What to do
Tally the lines in the material below that hold the string "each" and report the tally alone.

Provided data

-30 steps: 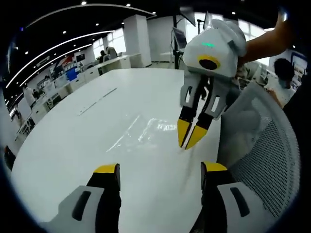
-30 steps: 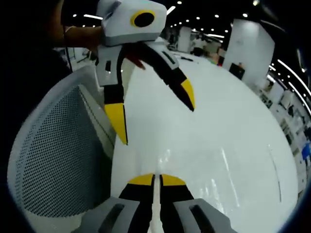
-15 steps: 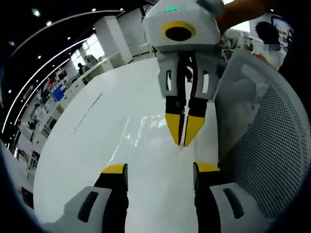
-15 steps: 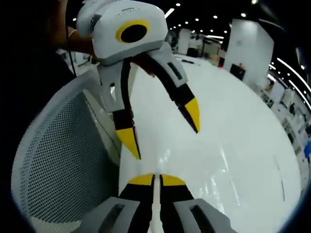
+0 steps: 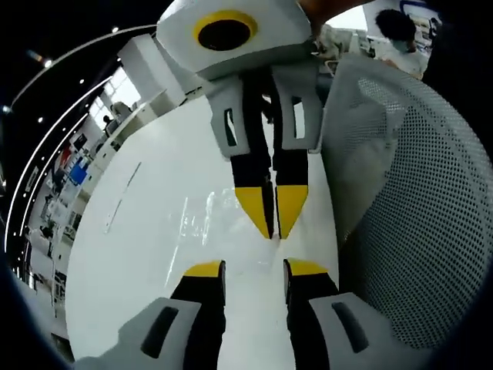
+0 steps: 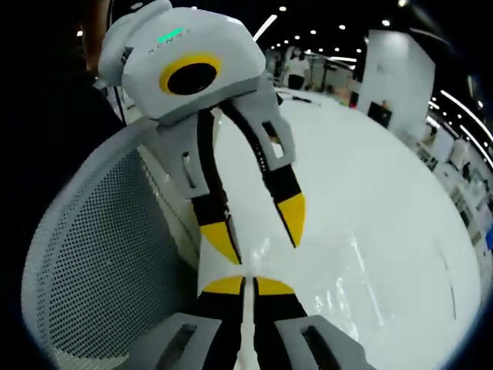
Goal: Open the resealable bag by pulling the two sides of the seal apart until the entire bag opening is separated and visibly accessible.
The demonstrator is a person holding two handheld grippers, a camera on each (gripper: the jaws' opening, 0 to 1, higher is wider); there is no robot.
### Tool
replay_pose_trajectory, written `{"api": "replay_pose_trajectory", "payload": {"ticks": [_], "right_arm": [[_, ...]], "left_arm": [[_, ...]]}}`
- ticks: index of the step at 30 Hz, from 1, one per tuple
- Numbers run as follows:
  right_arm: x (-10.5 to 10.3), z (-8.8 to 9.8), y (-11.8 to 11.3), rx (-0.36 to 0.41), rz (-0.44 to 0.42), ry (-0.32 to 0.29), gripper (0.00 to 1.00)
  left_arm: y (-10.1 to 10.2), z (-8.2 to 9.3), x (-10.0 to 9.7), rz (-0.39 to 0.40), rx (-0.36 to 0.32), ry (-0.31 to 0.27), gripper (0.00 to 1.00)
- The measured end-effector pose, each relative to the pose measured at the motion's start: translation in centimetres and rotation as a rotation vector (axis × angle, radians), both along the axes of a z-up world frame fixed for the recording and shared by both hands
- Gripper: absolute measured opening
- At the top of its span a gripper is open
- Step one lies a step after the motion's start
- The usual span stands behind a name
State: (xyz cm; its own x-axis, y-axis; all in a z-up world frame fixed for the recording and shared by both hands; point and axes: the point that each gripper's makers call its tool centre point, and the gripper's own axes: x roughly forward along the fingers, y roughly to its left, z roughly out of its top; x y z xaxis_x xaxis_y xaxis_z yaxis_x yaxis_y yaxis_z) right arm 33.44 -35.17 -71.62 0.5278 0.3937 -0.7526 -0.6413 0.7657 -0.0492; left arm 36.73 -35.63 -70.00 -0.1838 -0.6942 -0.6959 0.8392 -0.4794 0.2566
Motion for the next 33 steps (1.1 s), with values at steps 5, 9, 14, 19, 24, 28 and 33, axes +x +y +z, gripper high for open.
{"api": "replay_pose_trajectory", "payload": {"ticks": [5,9,14,19,24,28,33], "right_arm": [[-0.1,0.1,0.4,0.008,0.005,0.000,0.00],[-0.1,0.1,0.6,0.015,0.007,0.000,0.00],[-0.4,0.0,1.3,0.030,0.017,0.007,0.00],[-0.5,-0.1,1.6,0.036,0.025,0.015,0.00],[-0.6,-0.6,1.6,0.037,0.004,0.020,0.04],[-0.7,-0.8,1.7,0.020,-0.010,0.016,0.04],[-0.3,-0.5,1.9,-0.009,0.002,-0.019,0.04]], "left_arm": [[-0.1,-0.4,-0.6,-0.062,0.002,-0.050,0.14],[-0.3,-0.6,-1.1,-0.087,-0.003,-0.060,0.11],[0.3,-1.4,-2.0,-0.165,0.031,-0.102,0.07],[0.6,-1.6,-2.5,-0.194,0.034,-0.098,0.05],[0.9,-2.3,-2.8,-0.224,0.049,-0.081,0.00],[1.2,-2.6,-3.2,-0.236,0.063,-0.057,0.00],[1.3,-2.4,-3.4,-0.238,0.061,-0.042,0.00]]}}
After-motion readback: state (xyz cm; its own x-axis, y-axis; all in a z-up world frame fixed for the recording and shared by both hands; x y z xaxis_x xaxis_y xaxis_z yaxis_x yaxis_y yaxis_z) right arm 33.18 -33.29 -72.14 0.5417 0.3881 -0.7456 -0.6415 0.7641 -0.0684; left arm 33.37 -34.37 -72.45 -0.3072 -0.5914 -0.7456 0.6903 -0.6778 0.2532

Reply
3